Collected data
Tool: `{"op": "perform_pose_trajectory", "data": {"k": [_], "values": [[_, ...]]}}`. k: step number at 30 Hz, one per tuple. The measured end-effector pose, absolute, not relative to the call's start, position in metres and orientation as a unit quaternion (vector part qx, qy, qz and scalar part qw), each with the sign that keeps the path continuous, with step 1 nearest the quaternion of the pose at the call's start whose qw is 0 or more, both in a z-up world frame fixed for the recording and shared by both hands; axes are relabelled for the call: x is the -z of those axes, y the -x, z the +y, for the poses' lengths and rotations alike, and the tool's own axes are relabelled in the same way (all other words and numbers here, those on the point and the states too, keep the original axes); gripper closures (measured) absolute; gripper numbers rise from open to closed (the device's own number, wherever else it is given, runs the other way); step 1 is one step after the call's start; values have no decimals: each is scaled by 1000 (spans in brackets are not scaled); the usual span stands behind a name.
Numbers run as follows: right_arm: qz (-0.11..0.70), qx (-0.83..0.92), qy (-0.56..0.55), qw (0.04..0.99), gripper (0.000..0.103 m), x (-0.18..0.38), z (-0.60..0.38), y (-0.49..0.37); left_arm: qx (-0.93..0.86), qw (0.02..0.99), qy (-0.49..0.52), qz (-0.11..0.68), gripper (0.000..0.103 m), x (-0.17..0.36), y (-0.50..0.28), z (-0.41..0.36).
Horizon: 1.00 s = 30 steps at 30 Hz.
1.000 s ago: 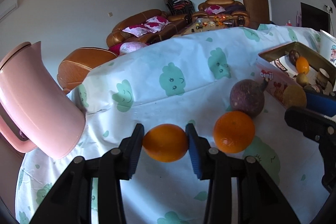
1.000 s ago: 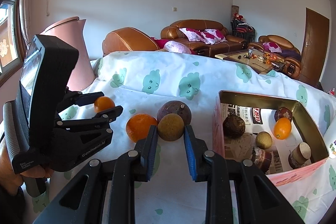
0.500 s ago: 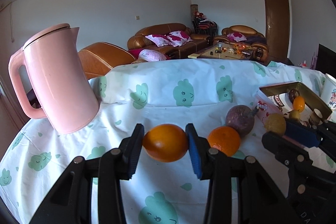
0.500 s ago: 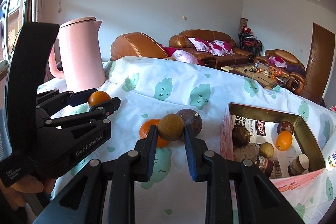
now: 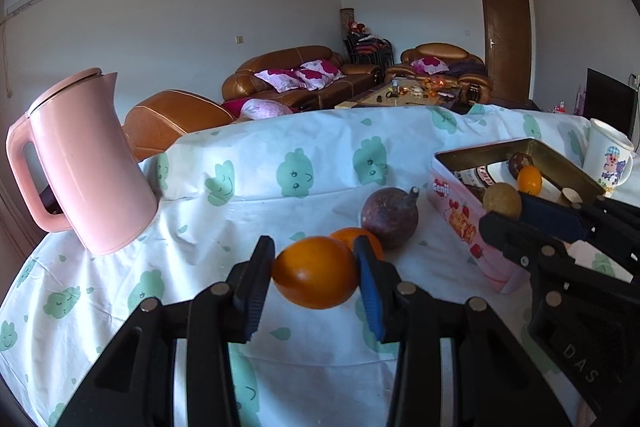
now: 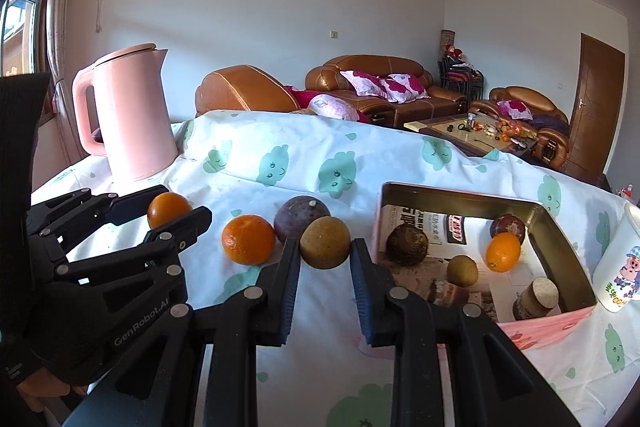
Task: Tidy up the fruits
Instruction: 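Carry the orange with the left tool while the right carries its fruit over the tin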
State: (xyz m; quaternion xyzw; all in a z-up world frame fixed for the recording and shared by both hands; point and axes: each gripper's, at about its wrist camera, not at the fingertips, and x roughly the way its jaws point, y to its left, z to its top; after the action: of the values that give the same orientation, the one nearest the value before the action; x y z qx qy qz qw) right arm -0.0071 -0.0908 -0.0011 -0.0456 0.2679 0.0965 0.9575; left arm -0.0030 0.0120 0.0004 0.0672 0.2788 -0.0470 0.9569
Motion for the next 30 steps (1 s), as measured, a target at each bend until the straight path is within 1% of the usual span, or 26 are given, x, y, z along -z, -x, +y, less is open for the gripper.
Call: {"op": "perform_pose_trajectory", "data": {"k": [8,15,22,30], "values": [[262,-60,28,963,75,-3,-132,5,73,953,-56,287,60,-2,-4,-18],[235,-15,20,972,75,-15,-170,9,100,954,-48,280,60,-7,-10,-56],[222,36,-19,974,75,-23,-218,4,126,952,-46,275,60,-10,-20,-96],[232,69,-31,970,75,-21,-247,-7,143,952,-46,267,60,-15,-36,-131]]}}
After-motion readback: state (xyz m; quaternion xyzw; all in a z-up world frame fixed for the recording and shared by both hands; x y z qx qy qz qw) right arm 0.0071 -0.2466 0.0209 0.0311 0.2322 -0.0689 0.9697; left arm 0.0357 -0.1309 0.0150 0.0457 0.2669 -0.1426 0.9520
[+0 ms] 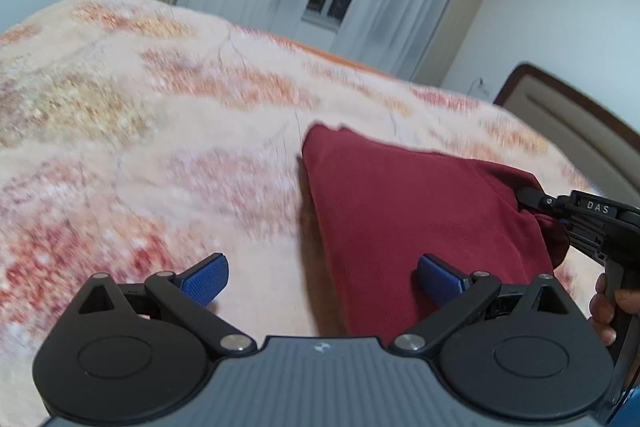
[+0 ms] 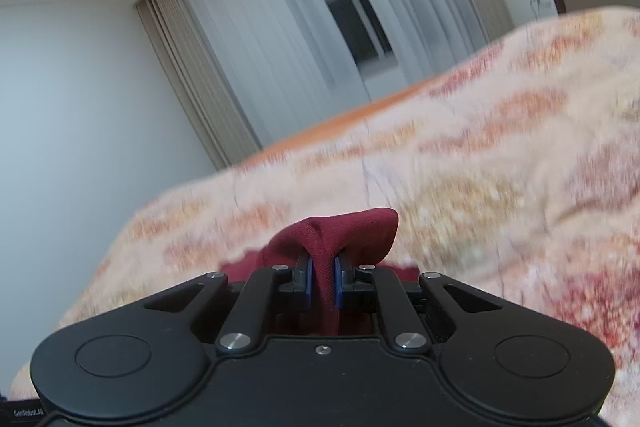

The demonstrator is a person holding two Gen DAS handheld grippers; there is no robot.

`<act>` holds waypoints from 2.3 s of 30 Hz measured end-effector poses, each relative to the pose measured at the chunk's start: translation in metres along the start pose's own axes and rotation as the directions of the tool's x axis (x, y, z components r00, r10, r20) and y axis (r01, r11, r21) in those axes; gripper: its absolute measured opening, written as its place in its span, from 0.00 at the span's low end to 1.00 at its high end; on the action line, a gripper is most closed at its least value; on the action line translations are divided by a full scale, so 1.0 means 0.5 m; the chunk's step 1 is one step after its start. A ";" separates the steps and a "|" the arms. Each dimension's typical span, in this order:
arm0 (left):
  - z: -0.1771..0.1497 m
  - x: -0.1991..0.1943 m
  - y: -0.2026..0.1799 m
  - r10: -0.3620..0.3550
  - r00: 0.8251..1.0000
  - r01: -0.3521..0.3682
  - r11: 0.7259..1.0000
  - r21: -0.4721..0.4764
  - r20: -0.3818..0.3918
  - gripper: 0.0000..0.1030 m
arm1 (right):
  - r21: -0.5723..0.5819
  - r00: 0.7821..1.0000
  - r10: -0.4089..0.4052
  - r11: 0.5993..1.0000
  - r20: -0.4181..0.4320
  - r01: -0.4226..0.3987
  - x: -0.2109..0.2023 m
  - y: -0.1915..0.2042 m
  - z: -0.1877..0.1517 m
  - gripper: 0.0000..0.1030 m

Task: Fold small clothes

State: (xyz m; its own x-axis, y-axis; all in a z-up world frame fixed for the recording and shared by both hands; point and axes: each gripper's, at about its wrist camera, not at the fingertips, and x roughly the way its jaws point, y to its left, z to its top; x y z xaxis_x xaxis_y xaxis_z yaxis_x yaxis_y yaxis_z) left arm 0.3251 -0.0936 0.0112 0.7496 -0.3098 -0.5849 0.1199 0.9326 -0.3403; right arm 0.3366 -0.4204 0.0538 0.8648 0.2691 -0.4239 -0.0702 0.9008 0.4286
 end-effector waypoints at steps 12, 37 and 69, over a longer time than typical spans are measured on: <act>-0.035 0.018 0.006 0.010 0.999 -0.009 1.000 0.020 -0.053 0.99 | 0.086 0.996 -0.055 0.994 -0.067 0.061 0.033 -0.058 -0.095 0.12; -0.043 -0.017 0.018 -0.003 1.000 0.002 1.000 -0.021 -0.029 1.00 | -0.191 0.958 -0.285 0.940 0.012 0.282 -0.085 0.087 -0.242 0.66; -0.028 0.114 0.022 -0.024 0.999 0.023 0.999 0.026 0.031 1.00 | -0.156 0.933 -0.359 0.921 0.009 0.356 0.114 -0.029 -0.086 0.99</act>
State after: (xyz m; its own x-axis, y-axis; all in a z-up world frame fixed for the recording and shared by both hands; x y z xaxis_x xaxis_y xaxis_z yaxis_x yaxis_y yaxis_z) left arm 0.3601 -0.1035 -0.0363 0.7665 -0.3258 -0.5535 0.1537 0.9298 -0.3345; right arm 0.3658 -0.4036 -0.0110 0.8368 -0.0751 -0.5423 0.1652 0.9790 0.1193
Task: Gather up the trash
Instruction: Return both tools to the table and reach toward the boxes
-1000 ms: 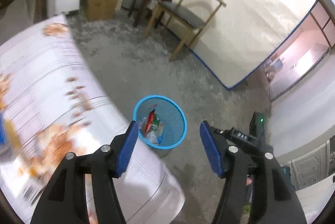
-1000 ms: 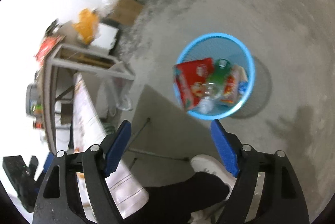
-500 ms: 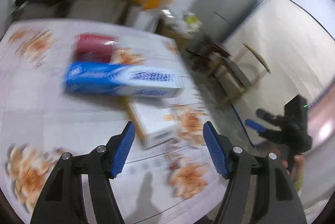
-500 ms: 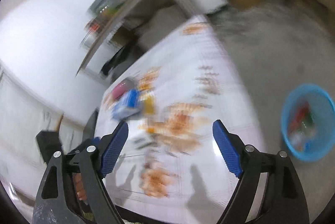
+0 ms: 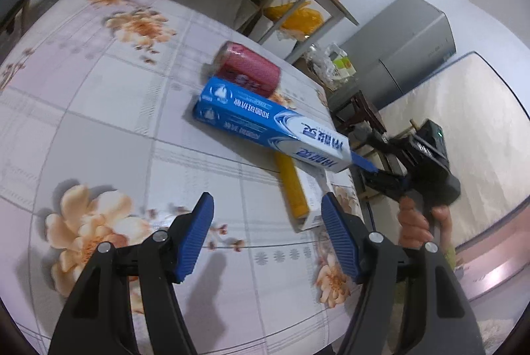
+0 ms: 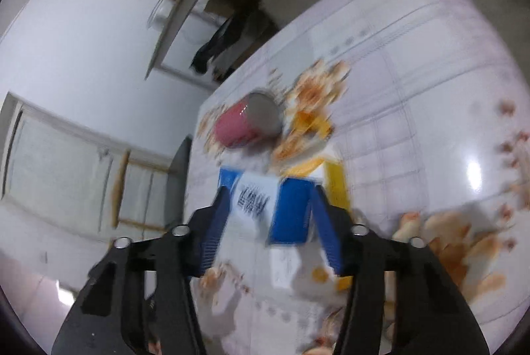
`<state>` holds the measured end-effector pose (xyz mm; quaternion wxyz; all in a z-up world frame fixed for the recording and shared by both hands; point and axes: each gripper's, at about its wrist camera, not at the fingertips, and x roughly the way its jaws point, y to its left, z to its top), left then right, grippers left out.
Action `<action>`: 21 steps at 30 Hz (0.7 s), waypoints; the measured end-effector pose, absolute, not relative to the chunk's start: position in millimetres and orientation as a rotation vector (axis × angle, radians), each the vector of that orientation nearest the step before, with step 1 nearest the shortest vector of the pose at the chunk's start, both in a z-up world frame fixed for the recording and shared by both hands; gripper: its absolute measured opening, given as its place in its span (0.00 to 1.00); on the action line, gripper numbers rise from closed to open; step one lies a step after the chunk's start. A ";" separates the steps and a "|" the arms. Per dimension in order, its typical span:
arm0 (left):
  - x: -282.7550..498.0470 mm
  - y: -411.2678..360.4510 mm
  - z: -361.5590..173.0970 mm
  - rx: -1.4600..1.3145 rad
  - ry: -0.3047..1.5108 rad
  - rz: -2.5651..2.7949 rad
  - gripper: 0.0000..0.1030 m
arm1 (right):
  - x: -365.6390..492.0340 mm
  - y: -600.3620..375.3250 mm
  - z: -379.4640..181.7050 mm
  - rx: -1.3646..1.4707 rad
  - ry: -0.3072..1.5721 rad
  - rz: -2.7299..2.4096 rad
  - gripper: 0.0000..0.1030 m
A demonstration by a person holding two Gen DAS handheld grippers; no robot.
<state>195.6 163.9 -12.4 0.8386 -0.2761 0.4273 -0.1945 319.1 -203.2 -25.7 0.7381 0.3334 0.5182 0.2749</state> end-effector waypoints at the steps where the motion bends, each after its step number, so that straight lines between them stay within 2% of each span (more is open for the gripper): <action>1: 193.9 169.8 -13.3 -0.592 0.905 -0.401 0.63 | 310.9 -198.3 -24.7 0.733 1.153 0.639 0.40; 6: 190.8 195.1 -23.0 -0.649 0.915 -0.364 0.63 | 255.5 -159.2 -12.7 0.692 1.248 0.869 0.40; 10: 192.8 205.7 -27.0 -0.679 0.922 -0.345 0.63 | 223.2 -134.3 -6.2 0.541 1.278 0.868 0.41; 15: 200.1 199.4 -27.9 -0.688 0.936 -0.359 0.63 | 252.9 -161.5 13.4 0.504 1.120 0.635 0.49; 18: 203.1 192.6 -29.9 -0.696 0.945 -0.361 0.63 | 290.3 -176.1 16.8 0.528 1.029 0.513 0.50; 21: 202.7 190.0 -32.0 -0.705 0.954 -0.364 0.63 | 320.3 -176.8 5.5 0.575 1.024 0.480 0.50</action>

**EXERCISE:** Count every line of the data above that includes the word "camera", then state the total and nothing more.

**SOLUTION:** 3